Ngaku Sering Nonton Film Porno, Pria 18 Tahun Terobos Kamar Gadis 16 Tahun

Ngaku Sering Nonton Film Porno, Pria 18 Tahun Terobos Kamar Gadis 16 Tahun

Rabu, 04 Maret 2020



WARTABERITA.CO.ID:
BANTAENG - Unit Resmob Polres Bantaeng  Mengamankan seorang remaja pria, AM (18) di Desa Lumpangang, Kecamatan Pajukukang Kabupaten Bantaeng, Sulawesi Selatan, Selasa Dini hari, (3/3/2020)

AM ditangkap warga karena melakukan pelecehan seksual terhadap seorang gadis NS (16).

"Beruntung personil Polsek Pajukukang dan warga segera mengamankan pelaku yang hendak diamuk warga di lokasi", Ungkap Kapolres Bantaeng AKBP Wawan Sumantri ST,SH,MH.

Lanjut dijelaskan Kapolres, Setelah diamankan di Polsek Pajukukang tersangka selanjutnya di bawa ke kantor Polres Bantaeng Oleh tim Resmob Polres bantaeng untuk dilakukan pemeriksaan lebih lanjut.

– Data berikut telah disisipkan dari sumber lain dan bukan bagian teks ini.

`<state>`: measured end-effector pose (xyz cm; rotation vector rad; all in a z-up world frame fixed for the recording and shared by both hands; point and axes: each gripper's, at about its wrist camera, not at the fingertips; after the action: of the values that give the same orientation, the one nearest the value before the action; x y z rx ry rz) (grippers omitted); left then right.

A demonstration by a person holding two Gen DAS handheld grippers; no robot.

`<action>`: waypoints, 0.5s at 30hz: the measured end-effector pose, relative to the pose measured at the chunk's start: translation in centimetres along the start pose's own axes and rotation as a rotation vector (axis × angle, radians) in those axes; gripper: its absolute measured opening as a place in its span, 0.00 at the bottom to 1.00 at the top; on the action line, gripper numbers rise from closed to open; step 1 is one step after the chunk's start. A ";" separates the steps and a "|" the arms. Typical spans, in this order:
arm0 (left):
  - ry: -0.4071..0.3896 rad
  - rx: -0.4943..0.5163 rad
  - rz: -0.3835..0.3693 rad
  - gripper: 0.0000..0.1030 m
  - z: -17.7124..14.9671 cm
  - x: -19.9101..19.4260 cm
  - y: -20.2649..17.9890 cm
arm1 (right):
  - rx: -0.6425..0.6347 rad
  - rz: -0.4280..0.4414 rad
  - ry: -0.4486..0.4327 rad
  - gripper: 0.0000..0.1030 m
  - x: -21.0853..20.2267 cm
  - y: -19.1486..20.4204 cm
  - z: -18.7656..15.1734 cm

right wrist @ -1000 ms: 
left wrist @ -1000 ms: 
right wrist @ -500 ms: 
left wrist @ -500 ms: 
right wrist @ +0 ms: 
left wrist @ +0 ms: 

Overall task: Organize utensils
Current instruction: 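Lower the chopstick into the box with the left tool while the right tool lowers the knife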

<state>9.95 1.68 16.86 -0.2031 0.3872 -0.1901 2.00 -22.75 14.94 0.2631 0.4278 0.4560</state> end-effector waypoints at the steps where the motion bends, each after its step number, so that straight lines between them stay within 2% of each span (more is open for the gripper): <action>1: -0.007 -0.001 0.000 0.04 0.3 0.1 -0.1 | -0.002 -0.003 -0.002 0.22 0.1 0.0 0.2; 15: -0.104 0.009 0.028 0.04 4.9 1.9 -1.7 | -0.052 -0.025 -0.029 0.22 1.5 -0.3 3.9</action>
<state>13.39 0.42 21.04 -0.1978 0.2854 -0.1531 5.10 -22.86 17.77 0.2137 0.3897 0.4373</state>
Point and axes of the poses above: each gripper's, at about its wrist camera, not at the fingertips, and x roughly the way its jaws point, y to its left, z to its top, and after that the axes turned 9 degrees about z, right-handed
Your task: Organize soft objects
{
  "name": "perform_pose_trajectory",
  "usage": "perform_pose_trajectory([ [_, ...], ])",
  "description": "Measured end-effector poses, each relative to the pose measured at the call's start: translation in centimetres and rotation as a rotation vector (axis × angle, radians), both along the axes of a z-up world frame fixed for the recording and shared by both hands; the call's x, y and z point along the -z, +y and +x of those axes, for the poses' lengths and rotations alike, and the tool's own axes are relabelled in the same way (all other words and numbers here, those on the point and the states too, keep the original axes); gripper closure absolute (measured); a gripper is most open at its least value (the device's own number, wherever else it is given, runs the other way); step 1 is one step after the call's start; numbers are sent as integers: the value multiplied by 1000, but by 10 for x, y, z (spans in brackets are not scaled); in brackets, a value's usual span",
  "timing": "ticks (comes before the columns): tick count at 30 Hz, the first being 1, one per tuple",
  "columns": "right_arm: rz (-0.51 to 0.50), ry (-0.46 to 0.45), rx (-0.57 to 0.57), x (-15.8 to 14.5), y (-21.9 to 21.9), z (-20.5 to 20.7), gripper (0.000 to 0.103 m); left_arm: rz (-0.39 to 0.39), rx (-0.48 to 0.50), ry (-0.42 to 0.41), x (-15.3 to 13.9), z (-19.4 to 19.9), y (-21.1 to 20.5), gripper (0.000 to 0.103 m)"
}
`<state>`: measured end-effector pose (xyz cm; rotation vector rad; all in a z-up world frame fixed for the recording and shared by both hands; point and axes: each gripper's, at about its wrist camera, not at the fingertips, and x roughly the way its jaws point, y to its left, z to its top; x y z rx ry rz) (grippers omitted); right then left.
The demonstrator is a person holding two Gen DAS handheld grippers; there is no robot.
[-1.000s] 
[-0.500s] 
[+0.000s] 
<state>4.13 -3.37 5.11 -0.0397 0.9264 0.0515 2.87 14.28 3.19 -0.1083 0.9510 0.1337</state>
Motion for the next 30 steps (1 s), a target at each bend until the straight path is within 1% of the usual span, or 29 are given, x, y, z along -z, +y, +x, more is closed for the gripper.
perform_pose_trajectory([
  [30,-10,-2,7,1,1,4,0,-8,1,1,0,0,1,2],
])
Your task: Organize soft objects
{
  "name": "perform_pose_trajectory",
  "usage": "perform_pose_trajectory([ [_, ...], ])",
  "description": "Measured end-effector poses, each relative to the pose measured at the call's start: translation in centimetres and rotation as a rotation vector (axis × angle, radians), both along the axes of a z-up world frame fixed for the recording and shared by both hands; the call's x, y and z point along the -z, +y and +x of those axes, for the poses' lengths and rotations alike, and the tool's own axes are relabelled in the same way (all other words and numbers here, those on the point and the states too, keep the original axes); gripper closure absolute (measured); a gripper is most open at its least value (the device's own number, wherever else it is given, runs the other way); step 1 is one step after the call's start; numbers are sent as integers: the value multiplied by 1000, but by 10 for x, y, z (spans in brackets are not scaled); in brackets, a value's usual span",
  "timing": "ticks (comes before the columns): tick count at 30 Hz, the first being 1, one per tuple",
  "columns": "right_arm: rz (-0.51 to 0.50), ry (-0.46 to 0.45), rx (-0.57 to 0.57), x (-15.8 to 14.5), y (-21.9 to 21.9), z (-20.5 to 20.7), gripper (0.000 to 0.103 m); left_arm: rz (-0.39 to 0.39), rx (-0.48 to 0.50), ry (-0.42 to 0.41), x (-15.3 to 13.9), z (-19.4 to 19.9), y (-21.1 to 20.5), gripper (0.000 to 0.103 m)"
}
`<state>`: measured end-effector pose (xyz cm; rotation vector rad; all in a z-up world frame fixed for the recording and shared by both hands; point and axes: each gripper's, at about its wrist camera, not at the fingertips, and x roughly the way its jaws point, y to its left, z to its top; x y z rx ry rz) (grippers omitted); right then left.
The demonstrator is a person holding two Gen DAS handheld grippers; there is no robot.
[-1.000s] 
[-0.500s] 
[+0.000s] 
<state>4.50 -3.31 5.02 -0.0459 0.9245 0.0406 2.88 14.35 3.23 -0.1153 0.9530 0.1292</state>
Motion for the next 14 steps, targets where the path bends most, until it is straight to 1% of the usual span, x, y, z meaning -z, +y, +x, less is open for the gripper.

"Tersangka melakukan tindakan pelecahan terhadap NS dengan cara meraba paha korban yang sedang tertidur pulas di kamarnya, Namun korban terbangun dan melihat tersangka yang sudah berada di samping tempat tidurnya dengan posisi jongkok", jelas Kapolres

Merasa dilecehkan korban langsung menendang tersangka, karena merasa panik tersangka berusaha kabur melalui ruang tamu, karena terkunci tersangka mencoba kabur melalui pintu belakang rumah.

Pelaku Masuk ke rumah korban melalui pintu belakang yang dalam keadaan tidak terkunci.

"Pelaku mengakui tindakan pelecehan yang dilakukan terhadap NS, Pelaku juga mengaku sering menonton film film porno melalu Gawai / handphone," kata Kapolres

Selain itu motif dari pelaku melakukan Pelecehan seksual terhadap korban karena pelaku tertarik dengan korban, namun korban menolaknya.

Kapolres menyampaikan terimakasih kepada Masyarakat Lumpangang karena tidak melakukan Main Hakim Sendiri dan mempercayakan proses hukum ke pihak kepolisian.

"Pelaku mengatakan sudah tiga kali melakukan hal serupa ditempat berbeda, namun sempat kabur, Saat melakukan tindakan cabul yang ketiga ini baru dapat diketahui oleh warga", Lanjutnya

Kapolres juga menghimbau Kepada Warga agar lebih waspada dan ikut serta menciptakan Harkamtibmas, termasuk memastikan keamanan rumah sebelum tidur agar kejadian serupa tidak terulang. Karena tindakan kejahatan terjadi apabila ada niat dan kesempatan.

Untuk Tersangka akan dikenakan Pasal 82 ayat (1) Perpu 1/2016 dengan ancaman Hukuman minimal 5 maksimal 15 tahun Penjara.